++++ STUDY MATERIAL
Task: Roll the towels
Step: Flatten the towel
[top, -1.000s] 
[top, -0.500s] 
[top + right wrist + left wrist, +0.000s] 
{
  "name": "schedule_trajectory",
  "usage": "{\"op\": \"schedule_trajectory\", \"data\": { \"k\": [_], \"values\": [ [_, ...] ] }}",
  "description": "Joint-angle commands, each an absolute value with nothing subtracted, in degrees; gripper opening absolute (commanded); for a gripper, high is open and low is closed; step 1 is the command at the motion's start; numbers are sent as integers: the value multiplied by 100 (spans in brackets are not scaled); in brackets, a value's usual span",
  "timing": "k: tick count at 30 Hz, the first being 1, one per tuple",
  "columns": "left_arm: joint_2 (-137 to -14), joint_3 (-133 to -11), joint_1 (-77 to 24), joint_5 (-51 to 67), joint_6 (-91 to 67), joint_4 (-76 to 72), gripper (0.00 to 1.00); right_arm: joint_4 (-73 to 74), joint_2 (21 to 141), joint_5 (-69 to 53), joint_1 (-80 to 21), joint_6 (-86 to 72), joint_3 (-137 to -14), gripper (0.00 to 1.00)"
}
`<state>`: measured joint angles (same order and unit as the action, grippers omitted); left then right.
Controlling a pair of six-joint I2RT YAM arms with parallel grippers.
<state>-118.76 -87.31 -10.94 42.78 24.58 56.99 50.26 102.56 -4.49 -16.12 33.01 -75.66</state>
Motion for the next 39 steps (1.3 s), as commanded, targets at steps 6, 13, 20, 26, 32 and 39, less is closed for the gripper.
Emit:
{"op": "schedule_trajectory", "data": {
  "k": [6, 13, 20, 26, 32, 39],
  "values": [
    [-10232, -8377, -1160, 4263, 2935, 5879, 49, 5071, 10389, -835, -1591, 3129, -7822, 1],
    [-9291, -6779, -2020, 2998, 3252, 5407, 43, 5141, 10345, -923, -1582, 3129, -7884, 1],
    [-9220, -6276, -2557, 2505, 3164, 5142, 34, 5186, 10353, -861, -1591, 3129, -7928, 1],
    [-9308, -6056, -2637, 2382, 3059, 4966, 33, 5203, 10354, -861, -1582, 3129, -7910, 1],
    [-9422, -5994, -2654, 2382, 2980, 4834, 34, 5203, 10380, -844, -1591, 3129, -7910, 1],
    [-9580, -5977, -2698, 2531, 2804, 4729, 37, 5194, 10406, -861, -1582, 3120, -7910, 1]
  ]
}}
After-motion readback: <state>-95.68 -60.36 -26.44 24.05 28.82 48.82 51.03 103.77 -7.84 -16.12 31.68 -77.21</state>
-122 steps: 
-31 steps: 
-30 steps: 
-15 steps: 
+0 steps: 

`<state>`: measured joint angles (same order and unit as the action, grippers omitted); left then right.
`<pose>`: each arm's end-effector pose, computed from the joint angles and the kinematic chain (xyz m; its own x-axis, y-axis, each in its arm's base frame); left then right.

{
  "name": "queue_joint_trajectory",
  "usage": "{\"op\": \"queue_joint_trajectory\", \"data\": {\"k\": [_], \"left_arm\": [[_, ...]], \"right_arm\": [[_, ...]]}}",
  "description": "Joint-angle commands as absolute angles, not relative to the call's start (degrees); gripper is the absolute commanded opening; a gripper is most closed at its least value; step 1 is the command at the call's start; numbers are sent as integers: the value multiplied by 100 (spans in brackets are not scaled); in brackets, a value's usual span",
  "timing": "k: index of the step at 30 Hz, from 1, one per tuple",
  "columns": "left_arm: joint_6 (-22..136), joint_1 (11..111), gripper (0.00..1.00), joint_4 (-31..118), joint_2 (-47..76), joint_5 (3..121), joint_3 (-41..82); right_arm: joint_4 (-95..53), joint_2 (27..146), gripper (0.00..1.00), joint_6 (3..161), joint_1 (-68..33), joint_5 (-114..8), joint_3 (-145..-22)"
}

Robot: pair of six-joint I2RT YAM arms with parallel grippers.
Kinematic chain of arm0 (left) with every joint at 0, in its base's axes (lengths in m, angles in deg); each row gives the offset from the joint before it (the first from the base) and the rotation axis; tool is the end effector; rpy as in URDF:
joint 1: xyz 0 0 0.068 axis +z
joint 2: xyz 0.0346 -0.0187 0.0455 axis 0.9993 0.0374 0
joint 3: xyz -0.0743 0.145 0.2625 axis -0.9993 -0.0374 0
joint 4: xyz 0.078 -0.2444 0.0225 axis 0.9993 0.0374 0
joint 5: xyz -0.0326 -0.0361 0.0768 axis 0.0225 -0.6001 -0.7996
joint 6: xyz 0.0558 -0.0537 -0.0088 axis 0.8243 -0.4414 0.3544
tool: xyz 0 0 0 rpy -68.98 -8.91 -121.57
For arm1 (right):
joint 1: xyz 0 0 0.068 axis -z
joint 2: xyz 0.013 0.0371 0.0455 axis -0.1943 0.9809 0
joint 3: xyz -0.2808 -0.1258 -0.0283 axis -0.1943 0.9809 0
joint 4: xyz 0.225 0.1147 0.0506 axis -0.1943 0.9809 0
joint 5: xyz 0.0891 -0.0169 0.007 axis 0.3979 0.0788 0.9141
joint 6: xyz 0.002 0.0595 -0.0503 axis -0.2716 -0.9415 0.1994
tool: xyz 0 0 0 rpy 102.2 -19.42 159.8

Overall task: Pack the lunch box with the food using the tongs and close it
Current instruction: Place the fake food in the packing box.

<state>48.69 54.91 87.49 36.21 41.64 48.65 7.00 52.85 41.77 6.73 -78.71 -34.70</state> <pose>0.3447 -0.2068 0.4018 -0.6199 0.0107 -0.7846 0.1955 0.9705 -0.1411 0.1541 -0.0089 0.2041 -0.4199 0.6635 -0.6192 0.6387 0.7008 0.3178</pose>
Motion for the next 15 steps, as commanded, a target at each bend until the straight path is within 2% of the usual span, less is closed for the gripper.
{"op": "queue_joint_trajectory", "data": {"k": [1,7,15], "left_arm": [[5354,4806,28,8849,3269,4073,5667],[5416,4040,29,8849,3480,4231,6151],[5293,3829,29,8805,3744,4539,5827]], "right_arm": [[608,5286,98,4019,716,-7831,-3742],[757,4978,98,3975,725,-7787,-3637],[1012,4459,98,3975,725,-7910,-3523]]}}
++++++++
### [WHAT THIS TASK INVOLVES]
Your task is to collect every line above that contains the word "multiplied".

### [PROBLEM SOLUTION]
  "description": "Joint-angle commands, each an absolute value with nothing subtracted, in degrees; gripper opening absolute (commanded); for a gripper, high is open and low is closed; step 1 is the command at the motion's start; numbers are sent as integers: the value multiplied by 100 (spans in brackets are not scaled); in brackets, a value's usual span",
  "description": "Joint-angle commands as absolute angles, not relative to the call's start (degrees); gripper is the absolute commanded opening; a gripper is most closed at its least value; step 1 is the command at the call's start; numbers are sent as integers: the value multiplied by 100 (spans in brackets are not scaled); in brackets, a value's usual span",

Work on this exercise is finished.